- WHAT TO DO -
Every entry must be duplicated word for word.
═════ DATA TO PROCESS ═════
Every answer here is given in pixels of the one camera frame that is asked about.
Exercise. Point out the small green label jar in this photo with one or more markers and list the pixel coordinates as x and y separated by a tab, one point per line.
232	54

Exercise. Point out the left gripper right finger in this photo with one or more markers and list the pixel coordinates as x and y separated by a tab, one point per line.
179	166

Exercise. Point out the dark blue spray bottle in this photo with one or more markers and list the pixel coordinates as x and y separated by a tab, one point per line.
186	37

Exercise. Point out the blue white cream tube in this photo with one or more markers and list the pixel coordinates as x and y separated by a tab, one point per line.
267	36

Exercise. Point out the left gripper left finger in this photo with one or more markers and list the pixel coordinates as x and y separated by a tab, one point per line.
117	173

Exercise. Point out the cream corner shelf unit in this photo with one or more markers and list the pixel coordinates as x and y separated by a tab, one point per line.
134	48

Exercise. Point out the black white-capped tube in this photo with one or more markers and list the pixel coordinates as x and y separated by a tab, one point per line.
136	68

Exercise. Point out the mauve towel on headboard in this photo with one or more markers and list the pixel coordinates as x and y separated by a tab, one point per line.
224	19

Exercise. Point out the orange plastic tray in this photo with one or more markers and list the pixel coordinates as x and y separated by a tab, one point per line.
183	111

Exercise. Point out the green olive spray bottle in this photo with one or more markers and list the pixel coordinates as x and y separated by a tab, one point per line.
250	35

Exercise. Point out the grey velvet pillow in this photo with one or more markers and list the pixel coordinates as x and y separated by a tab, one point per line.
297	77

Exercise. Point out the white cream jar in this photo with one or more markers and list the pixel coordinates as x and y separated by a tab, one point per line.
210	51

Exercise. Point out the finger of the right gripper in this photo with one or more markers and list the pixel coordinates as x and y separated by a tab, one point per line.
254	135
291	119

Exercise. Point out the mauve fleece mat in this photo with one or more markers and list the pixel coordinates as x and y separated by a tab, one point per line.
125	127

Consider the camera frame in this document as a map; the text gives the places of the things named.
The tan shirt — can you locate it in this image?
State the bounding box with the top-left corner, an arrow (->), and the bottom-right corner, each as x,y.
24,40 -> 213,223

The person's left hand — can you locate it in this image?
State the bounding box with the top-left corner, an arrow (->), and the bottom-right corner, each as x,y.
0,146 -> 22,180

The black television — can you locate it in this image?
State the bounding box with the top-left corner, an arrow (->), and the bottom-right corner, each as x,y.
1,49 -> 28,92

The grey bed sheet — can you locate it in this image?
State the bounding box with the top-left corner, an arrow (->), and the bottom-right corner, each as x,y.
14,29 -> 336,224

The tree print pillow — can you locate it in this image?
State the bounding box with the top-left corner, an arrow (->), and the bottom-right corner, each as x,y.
═════
- TASK ANSWER -
Every answer here is given in pixels of the one camera frame that is asked about.
Exercise. Point out the small green label jar in this photo with one or more markers and list the pixel coordinates as x and y separated by a tab, one point per line.
232	54

Exercise. Point out the left gripper right finger in this photo with one or more markers and list the pixel coordinates as x and y separated by a tab, one point per line.
179	166

Exercise. Point out the dark blue spray bottle in this photo with one or more markers and list the pixel coordinates as x and y separated by a tab, one point per line.
186	37

Exercise. Point out the blue white cream tube in this photo with one or more markers and list the pixel coordinates as x and y separated by a tab, one point per line.
267	36

Exercise. Point out the left gripper left finger in this photo with one or more markers and list the pixel coordinates as x and y separated by a tab, one point per line.
117	173

Exercise. Point out the cream corner shelf unit in this photo with one or more markers and list the pixel coordinates as x and y separated by a tab, one point per line.
134	48

Exercise. Point out the black white-capped tube in this photo with one or more markers and list the pixel coordinates as x and y separated by a tab, one point per line.
136	68

Exercise. Point out the mauve towel on headboard in this photo with one or more markers and list the pixel coordinates as x and y separated by a tab, one point per line.
224	19

Exercise. Point out the orange plastic tray in this photo with one or more markers and list the pixel coordinates as x and y separated by a tab, one point per line.
183	111

Exercise. Point out the green olive spray bottle in this photo with one or more markers and list the pixel coordinates as x and y separated by a tab, one point per line.
250	35

Exercise. Point out the grey velvet pillow in this photo with one or more markers and list the pixel coordinates as x and y separated by a tab, one point per line.
297	77

Exercise. Point out the white cream jar in this photo with one or more markers and list the pixel coordinates as x and y separated by a tab, one point per line.
210	51

Exercise. Point out the finger of the right gripper in this photo with one or more markers and list the pixel coordinates as x and y separated by a tab, one point per line.
254	135
291	119

Exercise. Point out the mauve fleece mat in this photo with one or more markers and list the pixel coordinates as x and y separated by a tab, one point per line.
125	127

Consider the camera frame in this document as a map; the text gives the places of the things named.
The tan shirt — can you locate it in this image?
State the bounding box with the top-left corner, an arrow (->), and the bottom-right corner, each as x,y.
24,40 -> 213,223

The person's left hand — can you locate it in this image?
State the bounding box with the top-left corner, an arrow (->), and the bottom-right corner, each as x,y.
0,146 -> 22,180

The black television — can you locate it in this image?
State the bounding box with the top-left corner, an arrow (->), and the bottom-right corner, each as x,y.
1,49 -> 28,92

The grey bed sheet — can you locate it in this image?
State the bounding box with the top-left corner, an arrow (->), and the bottom-right corner, each as x,y.
14,29 -> 336,224

The tree print pillow — can you locate it in this image?
State the bounding box with the top-left corner, an arrow (->), and the bottom-right corner, each as x,y.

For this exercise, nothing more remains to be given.